• _Required work_
The response must contain every line below in which "evaluation" appears.

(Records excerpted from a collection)

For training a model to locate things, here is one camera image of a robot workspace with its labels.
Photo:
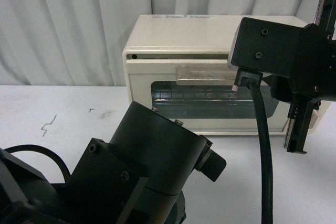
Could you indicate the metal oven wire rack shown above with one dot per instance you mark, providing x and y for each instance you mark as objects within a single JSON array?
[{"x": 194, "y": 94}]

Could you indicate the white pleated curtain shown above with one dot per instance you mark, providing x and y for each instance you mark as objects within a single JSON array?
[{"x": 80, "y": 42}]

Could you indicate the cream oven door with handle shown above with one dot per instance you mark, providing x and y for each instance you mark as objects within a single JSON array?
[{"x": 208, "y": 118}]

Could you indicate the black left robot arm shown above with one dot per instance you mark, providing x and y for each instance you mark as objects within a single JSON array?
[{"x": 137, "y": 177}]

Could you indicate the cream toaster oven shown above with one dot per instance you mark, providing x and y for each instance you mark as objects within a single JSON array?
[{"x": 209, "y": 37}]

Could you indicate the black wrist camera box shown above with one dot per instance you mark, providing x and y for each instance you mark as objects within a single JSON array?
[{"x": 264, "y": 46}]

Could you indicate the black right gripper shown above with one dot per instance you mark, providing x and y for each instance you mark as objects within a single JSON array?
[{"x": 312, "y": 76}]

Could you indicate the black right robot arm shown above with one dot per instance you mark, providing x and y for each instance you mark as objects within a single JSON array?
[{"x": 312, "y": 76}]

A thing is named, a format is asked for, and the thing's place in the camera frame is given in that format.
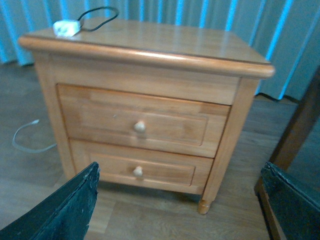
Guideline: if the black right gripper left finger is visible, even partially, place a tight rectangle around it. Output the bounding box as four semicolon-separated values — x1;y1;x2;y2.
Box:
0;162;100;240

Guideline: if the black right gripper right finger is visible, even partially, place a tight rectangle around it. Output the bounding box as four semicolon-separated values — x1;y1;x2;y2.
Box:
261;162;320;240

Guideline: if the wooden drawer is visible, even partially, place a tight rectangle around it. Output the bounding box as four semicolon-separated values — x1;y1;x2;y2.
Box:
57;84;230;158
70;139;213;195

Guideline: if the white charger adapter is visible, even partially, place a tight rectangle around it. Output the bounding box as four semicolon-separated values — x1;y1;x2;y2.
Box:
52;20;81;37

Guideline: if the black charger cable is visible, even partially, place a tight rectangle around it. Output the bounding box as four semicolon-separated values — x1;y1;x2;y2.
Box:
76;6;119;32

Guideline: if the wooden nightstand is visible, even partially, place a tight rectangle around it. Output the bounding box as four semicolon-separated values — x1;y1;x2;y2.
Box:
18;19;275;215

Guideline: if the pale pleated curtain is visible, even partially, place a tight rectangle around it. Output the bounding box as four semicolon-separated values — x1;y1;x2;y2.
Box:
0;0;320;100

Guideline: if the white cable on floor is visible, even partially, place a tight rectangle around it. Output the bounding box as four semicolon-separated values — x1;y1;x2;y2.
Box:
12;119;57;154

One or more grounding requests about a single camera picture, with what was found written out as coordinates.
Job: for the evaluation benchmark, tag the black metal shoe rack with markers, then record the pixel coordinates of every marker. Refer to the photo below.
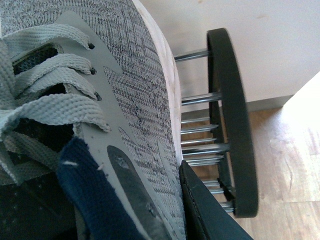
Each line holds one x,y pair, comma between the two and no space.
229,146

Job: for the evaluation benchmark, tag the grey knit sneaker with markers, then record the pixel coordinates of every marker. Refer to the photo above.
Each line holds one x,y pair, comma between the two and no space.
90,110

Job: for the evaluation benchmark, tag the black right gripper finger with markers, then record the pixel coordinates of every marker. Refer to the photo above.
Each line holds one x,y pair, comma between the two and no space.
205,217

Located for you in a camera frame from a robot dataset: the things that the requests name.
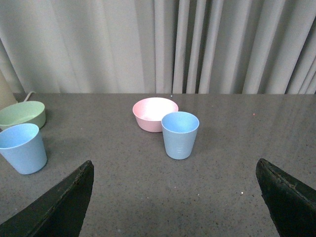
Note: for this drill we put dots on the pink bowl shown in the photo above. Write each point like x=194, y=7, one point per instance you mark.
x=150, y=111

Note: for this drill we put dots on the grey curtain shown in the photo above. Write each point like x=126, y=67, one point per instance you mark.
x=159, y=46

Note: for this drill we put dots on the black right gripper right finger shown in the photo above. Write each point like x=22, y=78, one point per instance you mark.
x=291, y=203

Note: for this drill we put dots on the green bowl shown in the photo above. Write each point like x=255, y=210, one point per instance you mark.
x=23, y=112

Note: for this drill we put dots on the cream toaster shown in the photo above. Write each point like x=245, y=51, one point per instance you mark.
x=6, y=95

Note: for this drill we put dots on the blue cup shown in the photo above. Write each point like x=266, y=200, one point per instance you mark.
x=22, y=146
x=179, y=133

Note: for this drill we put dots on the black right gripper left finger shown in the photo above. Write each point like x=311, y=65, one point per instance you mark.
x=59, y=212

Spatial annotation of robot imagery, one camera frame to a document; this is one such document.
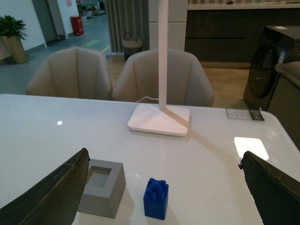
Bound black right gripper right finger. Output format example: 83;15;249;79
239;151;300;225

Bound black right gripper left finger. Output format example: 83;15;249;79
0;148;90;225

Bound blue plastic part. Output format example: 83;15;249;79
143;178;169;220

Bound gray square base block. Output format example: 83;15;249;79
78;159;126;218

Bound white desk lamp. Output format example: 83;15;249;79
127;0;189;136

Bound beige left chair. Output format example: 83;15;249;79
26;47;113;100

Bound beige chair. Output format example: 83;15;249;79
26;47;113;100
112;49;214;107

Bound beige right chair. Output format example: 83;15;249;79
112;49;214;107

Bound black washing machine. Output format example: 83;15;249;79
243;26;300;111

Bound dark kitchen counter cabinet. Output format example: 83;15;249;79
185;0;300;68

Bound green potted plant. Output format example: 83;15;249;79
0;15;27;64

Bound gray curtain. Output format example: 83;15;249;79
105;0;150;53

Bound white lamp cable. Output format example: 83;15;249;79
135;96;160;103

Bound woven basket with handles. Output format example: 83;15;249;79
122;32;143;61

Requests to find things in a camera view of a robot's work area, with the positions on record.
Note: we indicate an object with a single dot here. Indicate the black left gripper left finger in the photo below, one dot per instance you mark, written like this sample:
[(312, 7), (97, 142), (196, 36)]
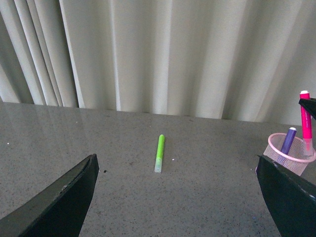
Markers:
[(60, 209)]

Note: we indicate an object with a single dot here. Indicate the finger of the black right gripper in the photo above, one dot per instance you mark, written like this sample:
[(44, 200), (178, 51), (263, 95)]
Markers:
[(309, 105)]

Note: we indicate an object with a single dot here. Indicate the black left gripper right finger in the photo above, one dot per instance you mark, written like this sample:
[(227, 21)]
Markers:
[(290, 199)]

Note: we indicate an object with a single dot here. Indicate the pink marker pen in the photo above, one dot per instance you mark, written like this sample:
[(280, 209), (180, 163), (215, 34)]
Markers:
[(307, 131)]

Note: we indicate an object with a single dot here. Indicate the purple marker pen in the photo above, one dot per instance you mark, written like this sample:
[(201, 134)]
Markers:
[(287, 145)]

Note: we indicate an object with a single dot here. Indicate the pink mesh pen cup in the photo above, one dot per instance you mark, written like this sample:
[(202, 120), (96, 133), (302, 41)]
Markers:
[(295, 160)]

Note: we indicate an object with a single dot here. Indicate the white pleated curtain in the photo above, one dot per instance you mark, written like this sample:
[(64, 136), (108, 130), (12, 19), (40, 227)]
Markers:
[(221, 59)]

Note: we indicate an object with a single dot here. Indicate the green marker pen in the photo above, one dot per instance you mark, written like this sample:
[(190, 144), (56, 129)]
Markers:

• _Final answer_
Job: for the evaluation benchmark, tag the black metal shoe rack with markers, then record the pixel coordinates of every marker. Refer to the photo below.
Job: for the evaluation benchmark, tag the grey knit sneaker with markers, then record the pixel coordinates of every marker. Refer to the photo above.
Job: for the evaluation benchmark, tag the black right gripper finger with markers, then record the pixel coordinates of every marker. Refer to the photo above.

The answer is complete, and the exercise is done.